Come tutti sappiamo i crash di Windows si verificano, l’obiettivo quindi è individuarne la causa il prima possibile in modo da evitare che si ripetano.
I crash di sistema spesso sono provocati da bug presenti nel software o nei driver e quindi è probabile che non si verifichino in modo isolato.
Quando si verifica un crash Windows crea un memory dump. Un memory dump consiste in un file che contiene i dati che erano in memoria al momento del crash tramite i quali possiamo risalire alle cause del problema.
Windows può creare tre tipi di dump
Small dump – Uno small dump è un file di 64 kb che non contiene gli eseguibili che erano in esecuzione quando si è verificato il crash.
Kernel dump – Corrisponde alla ram occupata dal kernel del sistema operativo.
Full dump – Corrisponde alla ram del sistema. Contiene quindi tutti gli eseguibili e i dati presenti in memoria al momento del crash.
Per impostare il tipo di dump da creare bisogna eseguire le seguenti operazioni
-Aprire il pannello di controllo
-Fare doppio click su Sistema
-Accedere alla scheda Avanzate
-Cliccare su Avvio e Ripristino
-Selezionare il tipo di dump che si vuole venga generato nella nuova finestra.

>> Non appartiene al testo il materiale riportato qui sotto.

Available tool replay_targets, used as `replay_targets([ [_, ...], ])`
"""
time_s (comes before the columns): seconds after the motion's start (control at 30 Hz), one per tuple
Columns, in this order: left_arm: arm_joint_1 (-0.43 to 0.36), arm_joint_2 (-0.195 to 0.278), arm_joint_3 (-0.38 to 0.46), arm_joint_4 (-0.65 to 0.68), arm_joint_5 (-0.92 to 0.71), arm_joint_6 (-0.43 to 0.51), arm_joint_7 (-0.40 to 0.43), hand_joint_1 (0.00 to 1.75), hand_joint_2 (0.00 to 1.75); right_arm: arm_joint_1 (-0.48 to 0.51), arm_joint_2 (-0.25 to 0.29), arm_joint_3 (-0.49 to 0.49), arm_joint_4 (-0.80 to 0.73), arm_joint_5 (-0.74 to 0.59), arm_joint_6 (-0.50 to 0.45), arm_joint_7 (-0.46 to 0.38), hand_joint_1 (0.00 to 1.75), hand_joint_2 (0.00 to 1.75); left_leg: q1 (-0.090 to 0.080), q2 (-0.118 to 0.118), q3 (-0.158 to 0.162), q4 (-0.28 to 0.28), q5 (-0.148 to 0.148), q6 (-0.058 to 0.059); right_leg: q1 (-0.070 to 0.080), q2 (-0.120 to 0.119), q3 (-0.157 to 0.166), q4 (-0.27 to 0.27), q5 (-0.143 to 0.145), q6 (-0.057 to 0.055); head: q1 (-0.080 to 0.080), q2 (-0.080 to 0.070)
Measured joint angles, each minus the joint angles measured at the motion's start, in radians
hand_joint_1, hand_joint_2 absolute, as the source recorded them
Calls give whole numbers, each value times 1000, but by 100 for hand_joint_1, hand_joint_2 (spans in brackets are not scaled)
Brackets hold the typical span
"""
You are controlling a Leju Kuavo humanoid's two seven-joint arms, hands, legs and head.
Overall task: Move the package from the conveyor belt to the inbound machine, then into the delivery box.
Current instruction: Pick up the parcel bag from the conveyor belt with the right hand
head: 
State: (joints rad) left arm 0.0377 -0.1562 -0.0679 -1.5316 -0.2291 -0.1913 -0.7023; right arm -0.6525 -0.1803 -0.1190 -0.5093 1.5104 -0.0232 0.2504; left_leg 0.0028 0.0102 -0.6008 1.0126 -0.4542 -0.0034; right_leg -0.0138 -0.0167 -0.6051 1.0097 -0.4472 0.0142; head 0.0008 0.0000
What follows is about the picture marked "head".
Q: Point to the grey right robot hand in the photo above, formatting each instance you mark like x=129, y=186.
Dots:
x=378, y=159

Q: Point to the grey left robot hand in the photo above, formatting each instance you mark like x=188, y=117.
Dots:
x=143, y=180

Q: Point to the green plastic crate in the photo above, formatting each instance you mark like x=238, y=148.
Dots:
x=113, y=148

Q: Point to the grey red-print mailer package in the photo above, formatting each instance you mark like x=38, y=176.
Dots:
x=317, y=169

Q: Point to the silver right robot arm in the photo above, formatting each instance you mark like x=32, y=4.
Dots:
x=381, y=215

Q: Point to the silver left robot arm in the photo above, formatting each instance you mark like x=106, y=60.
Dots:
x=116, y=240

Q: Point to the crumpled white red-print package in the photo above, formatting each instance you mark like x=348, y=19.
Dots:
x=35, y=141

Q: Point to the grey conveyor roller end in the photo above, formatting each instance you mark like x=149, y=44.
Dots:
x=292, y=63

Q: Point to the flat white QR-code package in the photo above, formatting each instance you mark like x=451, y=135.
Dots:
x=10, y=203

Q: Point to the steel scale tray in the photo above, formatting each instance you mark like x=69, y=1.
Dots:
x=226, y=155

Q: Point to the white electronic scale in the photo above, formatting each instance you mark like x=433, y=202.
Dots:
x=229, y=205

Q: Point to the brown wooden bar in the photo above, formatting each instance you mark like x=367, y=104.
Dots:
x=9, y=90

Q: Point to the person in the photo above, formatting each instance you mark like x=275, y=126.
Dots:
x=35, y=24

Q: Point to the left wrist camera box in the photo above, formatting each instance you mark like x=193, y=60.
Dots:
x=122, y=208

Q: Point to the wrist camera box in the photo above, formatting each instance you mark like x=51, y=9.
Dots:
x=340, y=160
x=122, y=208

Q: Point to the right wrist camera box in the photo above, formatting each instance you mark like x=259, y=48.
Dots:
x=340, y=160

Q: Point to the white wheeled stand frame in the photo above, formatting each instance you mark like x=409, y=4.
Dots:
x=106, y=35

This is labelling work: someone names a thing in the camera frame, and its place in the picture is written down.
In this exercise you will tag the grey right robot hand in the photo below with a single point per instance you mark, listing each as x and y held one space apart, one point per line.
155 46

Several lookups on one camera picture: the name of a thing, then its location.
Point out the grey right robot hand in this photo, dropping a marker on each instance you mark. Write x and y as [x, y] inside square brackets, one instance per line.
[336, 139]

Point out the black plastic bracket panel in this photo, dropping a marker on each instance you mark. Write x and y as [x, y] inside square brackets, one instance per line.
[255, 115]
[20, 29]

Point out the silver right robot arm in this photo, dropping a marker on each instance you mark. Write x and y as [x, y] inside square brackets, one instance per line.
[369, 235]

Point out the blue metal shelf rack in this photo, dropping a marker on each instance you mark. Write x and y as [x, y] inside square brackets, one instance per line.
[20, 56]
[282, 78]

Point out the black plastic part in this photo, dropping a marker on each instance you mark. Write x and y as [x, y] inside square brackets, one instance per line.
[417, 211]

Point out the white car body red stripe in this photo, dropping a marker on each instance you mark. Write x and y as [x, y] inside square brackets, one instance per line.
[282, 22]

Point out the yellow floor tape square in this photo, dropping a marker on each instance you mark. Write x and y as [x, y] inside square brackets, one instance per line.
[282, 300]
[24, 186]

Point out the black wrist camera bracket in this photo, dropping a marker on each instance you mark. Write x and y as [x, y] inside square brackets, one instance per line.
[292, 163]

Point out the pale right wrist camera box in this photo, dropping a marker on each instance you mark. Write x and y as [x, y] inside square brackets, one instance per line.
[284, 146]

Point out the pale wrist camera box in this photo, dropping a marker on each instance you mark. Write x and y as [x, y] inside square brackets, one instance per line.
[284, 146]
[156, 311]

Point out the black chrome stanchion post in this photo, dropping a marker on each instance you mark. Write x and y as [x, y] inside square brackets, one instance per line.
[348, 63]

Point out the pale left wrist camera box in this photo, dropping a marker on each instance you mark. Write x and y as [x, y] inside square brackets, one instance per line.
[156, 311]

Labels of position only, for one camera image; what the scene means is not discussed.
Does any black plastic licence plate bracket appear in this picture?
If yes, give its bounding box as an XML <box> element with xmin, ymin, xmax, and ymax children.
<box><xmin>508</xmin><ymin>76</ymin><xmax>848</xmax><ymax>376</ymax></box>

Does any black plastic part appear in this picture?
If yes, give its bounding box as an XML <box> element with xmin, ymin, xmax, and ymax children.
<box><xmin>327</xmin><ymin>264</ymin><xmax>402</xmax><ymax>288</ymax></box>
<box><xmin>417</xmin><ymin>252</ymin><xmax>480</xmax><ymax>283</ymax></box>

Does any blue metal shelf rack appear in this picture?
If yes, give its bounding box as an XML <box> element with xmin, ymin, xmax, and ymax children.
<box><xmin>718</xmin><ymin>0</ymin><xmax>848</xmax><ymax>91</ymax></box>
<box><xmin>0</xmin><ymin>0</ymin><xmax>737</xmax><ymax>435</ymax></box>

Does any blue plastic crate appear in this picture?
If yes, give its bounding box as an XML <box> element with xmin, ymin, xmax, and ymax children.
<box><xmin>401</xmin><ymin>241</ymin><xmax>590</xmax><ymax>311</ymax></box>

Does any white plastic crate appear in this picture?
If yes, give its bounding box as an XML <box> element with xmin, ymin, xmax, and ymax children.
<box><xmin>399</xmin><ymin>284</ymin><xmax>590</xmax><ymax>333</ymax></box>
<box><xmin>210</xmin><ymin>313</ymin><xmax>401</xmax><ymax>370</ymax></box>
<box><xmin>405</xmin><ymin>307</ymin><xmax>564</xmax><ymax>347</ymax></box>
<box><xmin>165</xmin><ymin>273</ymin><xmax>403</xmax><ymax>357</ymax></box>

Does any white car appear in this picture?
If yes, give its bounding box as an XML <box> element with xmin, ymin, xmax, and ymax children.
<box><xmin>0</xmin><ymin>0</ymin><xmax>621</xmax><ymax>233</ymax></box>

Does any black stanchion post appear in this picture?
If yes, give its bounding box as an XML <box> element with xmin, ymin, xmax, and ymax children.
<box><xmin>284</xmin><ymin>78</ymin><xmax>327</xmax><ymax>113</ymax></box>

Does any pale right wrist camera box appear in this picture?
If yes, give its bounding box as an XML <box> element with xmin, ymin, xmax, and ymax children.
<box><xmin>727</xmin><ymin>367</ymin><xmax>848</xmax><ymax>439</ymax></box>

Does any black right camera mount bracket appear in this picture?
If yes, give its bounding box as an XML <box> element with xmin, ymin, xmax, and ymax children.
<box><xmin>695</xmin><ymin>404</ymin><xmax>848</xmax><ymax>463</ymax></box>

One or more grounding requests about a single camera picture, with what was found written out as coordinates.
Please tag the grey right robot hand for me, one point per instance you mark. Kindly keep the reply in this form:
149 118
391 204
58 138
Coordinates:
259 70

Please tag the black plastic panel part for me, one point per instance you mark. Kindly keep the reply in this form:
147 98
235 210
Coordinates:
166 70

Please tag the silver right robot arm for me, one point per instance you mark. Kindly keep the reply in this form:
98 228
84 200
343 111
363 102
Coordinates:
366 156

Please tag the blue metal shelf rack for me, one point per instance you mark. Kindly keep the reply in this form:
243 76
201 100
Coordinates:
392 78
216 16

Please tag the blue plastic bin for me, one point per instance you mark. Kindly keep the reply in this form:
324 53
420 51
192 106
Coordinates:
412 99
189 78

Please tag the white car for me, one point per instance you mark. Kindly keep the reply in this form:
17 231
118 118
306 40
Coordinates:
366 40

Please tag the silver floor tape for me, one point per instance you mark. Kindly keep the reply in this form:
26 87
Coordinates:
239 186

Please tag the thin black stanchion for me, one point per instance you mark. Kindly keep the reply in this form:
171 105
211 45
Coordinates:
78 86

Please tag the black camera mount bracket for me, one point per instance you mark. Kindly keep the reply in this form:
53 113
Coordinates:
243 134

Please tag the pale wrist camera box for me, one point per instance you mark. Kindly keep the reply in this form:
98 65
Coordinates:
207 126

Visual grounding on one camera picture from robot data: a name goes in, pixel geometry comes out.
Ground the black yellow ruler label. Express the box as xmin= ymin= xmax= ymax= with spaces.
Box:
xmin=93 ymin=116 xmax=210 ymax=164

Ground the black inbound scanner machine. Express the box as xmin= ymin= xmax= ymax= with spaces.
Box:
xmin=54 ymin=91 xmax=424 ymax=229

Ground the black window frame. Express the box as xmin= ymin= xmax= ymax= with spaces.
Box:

In questa finestra possiamo anche impostare altre opzioni relative alla generazione dei dump come la possibilità di sovrascrivere dump precedenti.
Per analizzare i dump abbiamo bisogno dei debugging tool che sono scaricabili dall’indirizzo http://www.microsoft.com/whdc/devtools/debugging/default.mspx.
I debugging tool includono KD.exe (un kernel debugger da linea di comando),NTSD.exe,CDB.exe (due user-mode debugger da linea di comando) e WinDbg che è la versione GUI del debugger che permette il debugging sia in kernel mode che in user mode.
Prima di potere utilizzare WinDbg è necessario configurare i symbol di Windows
I symbol sono prodotti durante la compilazione di un programma e permettono di associare gli indirizzi di memoria ai programmi e alle funzioni che li stavano utilizzando e sono quindi indispensabili nella fase di debug.
Per impostare WinDbg in modo che i symbol di Windows vengano scaricati automaticamente da debugger è necessario accedere al menu File – Symbol File Path e inserire nella finestra che viene aperta la stringa SRV*c:symbols cache*http://msdl.microsoft.com/download/symbols sostituendo a c:symbols il percorso in cui si vogliono scaricare i symbols.
A questo punto è possibile aprire il file di dump accedendo al menu File – Open Crash Dump. Windbg scaricherà i symbol e mostrerà il risultato.
Per analizzare il dump possiamo utilizzare alcuni comandi digitandoli sulla linea di comando che si trova in basso nella finestra del programma.
!analyze -v mostra informazioni sullo stato del sistema al momento del crash e sul tipo di errore che si è verificato.
In particolare possiamo trovare le informazioni più utili nella sezione Debugging Details. Qui possiamo individuare dati come DEFAULT_BUCKET_ID che mostra la categoria dell’errore (nel caso di un problema causato da un driver la categoria sarebbe DRIVER_FAULT) e IMAGE_NAME che visualizza cosa ha causato il crash (nel caso di problema causato da un driver qui troveremo il nome della relativa dll).
Una volta individuato il modulo che sospettiamo essere la causa del problema possiamo utilizzare il comando lmv per ottenere maggiori dettagli.
Nel caso che abbiamo analizzato in precedenza utilizzando lmv potremmo ottenere maggiori informazioni sulla dll e individuare le informazioni sul relativo driver.
WinDbg supporta l’utilizzo di numerosi altri comandi e permette di effettuare analisi più complessi ma seguendo questi passi è possibile individuare in un buon numero casi l’origine del problema e semplificare il lavoro di sistemista.